◆ Task to carry out:
The whole listing below must be printed again exactly, images excluded.

=== Begin Enclosure ===

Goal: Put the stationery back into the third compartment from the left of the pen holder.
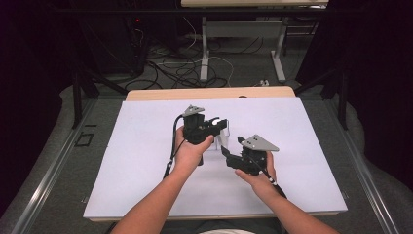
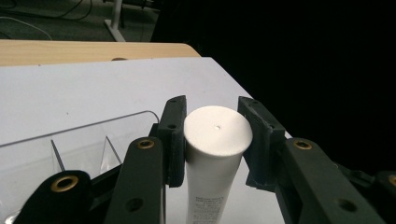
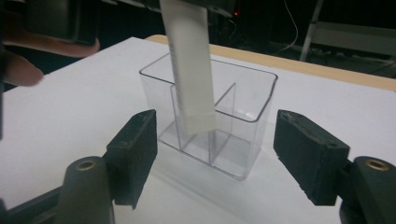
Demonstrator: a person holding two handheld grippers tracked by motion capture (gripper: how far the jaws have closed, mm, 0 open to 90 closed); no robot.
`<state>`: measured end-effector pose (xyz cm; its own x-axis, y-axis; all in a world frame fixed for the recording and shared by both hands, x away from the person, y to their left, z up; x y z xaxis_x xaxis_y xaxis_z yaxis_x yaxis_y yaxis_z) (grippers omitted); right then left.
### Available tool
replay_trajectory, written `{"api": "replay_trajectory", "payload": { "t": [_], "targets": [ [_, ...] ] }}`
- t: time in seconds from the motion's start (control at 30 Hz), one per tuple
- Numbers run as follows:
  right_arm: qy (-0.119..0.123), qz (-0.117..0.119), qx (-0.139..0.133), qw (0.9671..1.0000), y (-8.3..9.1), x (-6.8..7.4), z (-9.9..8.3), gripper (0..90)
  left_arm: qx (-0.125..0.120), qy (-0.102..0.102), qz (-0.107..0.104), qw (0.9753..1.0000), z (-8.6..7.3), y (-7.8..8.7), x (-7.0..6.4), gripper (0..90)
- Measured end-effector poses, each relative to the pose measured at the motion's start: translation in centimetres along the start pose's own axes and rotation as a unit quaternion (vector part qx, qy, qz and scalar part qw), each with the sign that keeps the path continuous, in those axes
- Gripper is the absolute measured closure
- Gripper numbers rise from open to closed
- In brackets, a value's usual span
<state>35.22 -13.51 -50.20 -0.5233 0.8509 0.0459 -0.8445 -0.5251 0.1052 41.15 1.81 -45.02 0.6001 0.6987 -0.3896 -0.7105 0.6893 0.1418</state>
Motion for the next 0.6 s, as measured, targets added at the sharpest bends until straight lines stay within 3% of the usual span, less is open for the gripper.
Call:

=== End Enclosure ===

◆ Answer for the task:
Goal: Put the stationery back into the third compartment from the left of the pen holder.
Demonstrator: a person holding two handheld grippers tracked by motion capture (gripper: how far the jaws have closed, mm, 0 open to 90 closed); no robot.
`<state>`: measured end-effector pose (xyz cm; its own x-axis, y-axis; all in a world frame fixed for the recording and shared by both hands, x away from the person, y to their left, z up; x y z xaxis_x xaxis_y xaxis_z yaxis_x yaxis_y yaxis_z) (grippers omitted); right then left.
### Available tool
replay_trajectory, written `{"api": "replay_trajectory", "payload": { "t": [_], "targets": [ [_, ...] ] }}`
- t: time in seconds from the motion's start (control at 30 Hz), one per tuple
- Numbers run as follows:
  right_arm: qy (-0.119..0.123), qz (-0.117..0.119), qx (-0.139..0.133), qw (0.9671..1.0000), y (-8.3..9.1), x (-6.8..7.4), z (-9.9..8.3), gripper (0..90)
  left_arm: qx (-0.125..0.120), qy (-0.102..0.102), qz (-0.107..0.104), qw (0.9753..1.0000), z (-8.6..7.3), y (-7.8..8.7), x (-7.0..6.4), gripper (0..90)
- Measured end-effector poses, each relative to the pose measured at the motion's start: translation in centimetres along the start pose's own axes and rotation as a unit quaternion (vector part qx, qy, qz and scalar part qw), each with the sign that keeps the path continuous, in those axes
- Gripper is the absolute measured closure
- Gripper numbers rise from open to closed
- In brackets, a value's usual span
<state>35.22 -13.51 -50.20 -0.5233 0.8509 0.0459 -0.8445 -0.5251 0.1052 41.15 1.81 -45.02 0.6001 0.6987 -0.3896 -0.7105 0.6893 0.1418</state>
Motion for the next 0.6 s, as measured, targets added at the sharpest bends until straight lines stay within 3% of the usual span, less is open for the gripper.
Call:

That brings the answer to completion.